Sariah mengaku, selama puluhan tahun ia menjadi pemulung, belum sedikitpun ia mendapatkan bantuan apapun dari pemerintah. Padahal sudah berulang kali pihak TPA melakukan pendataan yang disinyalir untuk memberi bantuan kepada pemulung-pemulung yang bekerja di TPA tersebut.
Kepala Dinas Lingkungan Hidup Kota Pontianak, Syarif Usmulyono mengatakan memang belum ada bantuan langsung yang diberikan pemerintah kepada pemulung-pemulung pekerja TPA, namun menurutnya pembiaran yang dilakukan sehingga pemulung dapat memulung di TPA merupakan wujud partisipasi pemerintahan kota bagi perekonomian mereka dengan beberapa ketentuan.

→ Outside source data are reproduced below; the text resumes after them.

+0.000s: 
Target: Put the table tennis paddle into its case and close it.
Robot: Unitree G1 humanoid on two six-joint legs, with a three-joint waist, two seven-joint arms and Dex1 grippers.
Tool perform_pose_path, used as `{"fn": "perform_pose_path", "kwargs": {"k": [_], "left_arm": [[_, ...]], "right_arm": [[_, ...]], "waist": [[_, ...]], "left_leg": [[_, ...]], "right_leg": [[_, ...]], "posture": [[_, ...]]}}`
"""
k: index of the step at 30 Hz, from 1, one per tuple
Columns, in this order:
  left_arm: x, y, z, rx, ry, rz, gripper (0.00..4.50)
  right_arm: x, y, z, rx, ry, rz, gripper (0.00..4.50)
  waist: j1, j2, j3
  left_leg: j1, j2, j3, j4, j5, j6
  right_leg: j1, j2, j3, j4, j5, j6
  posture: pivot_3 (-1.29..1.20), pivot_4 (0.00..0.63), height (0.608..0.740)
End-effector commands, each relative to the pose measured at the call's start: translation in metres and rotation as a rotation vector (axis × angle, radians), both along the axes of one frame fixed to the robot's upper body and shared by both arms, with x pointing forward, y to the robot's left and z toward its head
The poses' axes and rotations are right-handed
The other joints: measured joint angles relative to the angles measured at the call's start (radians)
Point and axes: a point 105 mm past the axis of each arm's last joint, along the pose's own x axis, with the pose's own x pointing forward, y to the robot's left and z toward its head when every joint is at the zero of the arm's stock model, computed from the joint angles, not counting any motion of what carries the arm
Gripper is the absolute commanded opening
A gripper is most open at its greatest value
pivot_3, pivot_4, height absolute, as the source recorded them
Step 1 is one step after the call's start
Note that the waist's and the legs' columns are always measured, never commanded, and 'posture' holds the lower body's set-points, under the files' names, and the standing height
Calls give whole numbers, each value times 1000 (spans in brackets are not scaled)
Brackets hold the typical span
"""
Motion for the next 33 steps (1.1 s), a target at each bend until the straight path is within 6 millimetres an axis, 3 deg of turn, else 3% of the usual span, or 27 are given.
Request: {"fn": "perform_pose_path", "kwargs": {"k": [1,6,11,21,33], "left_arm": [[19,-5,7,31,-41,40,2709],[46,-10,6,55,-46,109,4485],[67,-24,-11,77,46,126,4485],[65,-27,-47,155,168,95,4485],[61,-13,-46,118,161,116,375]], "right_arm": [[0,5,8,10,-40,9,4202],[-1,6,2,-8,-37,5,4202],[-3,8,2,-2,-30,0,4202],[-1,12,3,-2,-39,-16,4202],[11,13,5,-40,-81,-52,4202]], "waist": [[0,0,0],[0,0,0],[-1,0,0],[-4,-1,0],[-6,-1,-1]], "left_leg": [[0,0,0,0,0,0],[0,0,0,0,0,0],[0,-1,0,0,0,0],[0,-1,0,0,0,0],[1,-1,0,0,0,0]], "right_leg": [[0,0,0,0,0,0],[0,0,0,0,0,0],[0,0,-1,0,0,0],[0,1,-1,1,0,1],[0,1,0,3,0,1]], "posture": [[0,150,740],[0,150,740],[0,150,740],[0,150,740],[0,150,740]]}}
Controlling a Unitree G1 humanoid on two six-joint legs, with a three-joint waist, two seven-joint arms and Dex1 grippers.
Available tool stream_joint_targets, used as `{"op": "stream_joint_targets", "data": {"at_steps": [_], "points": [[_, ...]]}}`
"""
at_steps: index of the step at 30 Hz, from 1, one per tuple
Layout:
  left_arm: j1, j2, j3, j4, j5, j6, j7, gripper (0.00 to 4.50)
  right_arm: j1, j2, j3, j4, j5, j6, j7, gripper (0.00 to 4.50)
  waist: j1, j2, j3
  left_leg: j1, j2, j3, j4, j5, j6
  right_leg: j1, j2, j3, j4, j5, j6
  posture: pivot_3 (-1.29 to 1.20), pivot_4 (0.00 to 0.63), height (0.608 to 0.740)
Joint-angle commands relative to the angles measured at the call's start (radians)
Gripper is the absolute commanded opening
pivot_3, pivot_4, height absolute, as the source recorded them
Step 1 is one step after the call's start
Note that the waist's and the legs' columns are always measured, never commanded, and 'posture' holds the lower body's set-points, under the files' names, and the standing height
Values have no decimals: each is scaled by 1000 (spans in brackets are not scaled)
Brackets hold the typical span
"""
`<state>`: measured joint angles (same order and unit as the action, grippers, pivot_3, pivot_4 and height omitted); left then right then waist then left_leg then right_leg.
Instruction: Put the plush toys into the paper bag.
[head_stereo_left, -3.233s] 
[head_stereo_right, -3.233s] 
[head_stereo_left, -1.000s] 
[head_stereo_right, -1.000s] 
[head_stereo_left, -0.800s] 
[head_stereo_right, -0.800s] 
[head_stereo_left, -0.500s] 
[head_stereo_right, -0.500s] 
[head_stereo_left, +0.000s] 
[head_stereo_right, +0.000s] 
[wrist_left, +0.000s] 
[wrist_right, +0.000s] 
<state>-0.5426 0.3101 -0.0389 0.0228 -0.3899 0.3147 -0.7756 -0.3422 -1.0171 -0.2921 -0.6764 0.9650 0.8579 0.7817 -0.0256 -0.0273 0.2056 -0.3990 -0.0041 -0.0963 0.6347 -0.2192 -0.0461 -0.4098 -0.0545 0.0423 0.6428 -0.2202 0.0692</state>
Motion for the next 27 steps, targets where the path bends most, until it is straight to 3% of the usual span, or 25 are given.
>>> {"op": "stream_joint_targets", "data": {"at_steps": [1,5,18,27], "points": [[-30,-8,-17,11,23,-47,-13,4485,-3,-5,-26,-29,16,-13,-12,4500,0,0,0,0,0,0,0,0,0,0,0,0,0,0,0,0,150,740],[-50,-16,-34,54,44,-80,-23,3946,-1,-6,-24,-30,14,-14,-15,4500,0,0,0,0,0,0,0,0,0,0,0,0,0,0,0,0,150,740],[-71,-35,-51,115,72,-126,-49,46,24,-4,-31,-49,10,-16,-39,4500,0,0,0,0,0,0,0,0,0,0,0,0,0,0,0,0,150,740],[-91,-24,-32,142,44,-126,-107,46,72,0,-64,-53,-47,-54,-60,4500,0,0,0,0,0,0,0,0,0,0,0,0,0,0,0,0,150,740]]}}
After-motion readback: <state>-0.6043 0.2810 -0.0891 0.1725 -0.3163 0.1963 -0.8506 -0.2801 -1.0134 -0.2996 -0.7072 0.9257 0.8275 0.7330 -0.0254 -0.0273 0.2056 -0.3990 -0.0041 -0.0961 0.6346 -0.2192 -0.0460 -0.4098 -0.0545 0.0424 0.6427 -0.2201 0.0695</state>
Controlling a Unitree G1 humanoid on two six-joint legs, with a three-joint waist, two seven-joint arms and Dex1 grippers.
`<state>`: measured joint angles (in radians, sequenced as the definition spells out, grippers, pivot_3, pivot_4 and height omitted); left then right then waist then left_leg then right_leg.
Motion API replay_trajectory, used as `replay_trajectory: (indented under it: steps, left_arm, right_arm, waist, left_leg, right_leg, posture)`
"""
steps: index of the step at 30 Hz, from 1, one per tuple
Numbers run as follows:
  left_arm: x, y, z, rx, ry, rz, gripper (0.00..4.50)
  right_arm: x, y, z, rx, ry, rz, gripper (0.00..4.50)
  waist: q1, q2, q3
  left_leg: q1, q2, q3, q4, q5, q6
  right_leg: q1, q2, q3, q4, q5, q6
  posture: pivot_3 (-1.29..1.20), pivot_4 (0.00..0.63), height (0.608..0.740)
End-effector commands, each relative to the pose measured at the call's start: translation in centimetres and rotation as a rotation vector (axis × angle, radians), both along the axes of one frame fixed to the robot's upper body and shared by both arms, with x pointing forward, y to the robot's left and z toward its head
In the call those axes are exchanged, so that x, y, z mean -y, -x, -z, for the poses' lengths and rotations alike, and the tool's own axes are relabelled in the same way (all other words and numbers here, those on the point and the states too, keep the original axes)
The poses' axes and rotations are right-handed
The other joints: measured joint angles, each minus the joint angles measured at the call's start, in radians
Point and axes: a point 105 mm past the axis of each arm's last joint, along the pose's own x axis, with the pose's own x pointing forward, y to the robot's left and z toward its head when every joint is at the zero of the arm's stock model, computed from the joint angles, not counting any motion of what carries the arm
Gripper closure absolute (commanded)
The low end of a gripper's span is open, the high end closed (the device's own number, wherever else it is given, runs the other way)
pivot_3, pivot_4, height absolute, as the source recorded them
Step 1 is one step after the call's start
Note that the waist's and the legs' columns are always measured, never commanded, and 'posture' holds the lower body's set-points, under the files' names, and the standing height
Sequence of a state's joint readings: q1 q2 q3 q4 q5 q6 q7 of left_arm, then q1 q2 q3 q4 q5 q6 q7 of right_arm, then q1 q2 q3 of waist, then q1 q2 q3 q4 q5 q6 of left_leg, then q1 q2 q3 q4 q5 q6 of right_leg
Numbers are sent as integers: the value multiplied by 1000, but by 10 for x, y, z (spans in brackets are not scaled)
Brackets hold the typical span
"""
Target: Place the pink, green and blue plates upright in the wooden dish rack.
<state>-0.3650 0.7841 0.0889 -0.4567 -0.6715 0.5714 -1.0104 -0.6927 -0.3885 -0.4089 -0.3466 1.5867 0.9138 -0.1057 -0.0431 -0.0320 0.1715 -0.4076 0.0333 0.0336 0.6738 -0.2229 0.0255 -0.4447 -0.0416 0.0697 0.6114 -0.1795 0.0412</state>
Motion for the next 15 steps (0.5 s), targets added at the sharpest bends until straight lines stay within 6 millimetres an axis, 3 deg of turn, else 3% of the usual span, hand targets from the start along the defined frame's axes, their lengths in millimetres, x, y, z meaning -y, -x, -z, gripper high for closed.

“Kebetulan TPA memiliki sampah yang bernilai ekonomis, sehingga mereka bisa mulung dan menjadi mata pencaharian mereka melalui plastik dan besi. Nah, itu wujud dari pada partisipasi pemerintahan kota dengan catatan sampahnya jangan numpuk disitu,” tanggapnya.
Sebagai pekerjaan yang belum ada legalitasnya, lanjut Syarif mengemukakan bahwa beberapa kompensasi yang diberikan pada pemulung antara lain izin pendirian bangunan rumah dengan batas jarak minimal 500 meter dari area TPA dan pembuatan sambungan pipa PDAM gratis akibat terhambatnya aliran air warga karena aktivitas TPA.
“Pada saat kami bangun TPA belum ada mereka. Kalau secara bangunan rumah mereka ilegal, untuk masalah 500 meter yang tidak ada pemukiman di kota. Warga sempat mendapat kompensasi sambungan jaringan pipa gratis karena ada hambatan sehingga air mereka ga bisa dipakai,” jelas Syarif.
Selain itu, kompensasi lain yang diberikan adalah lahan kosong yang dapat digunakan untuk bercocok tanam selama lahan tersebut belum digunakan. Pekerja di TPA Batulayang sendiri didominasi oleh penduduk sekitar merupakan bentuk perhatian pemerintah terhadap mereka. Perhatian selanjutnya menurut Syarif adalah pemberian paket bantuan dari Corporate Social Responsibility (CSR) kepada pemulung dan pekerja sekitar.
“Mereka masih boleh bercocok tanam di lahan kosong dekat Instalasi Pengolahan air Limbah (IPAL) selama belum digunakan. Secara khusus, jika ada kegiatan keagamaan maupun seremonial, kita bagi paket dan utamakan mereka (pemulung),” pungkas Syarif.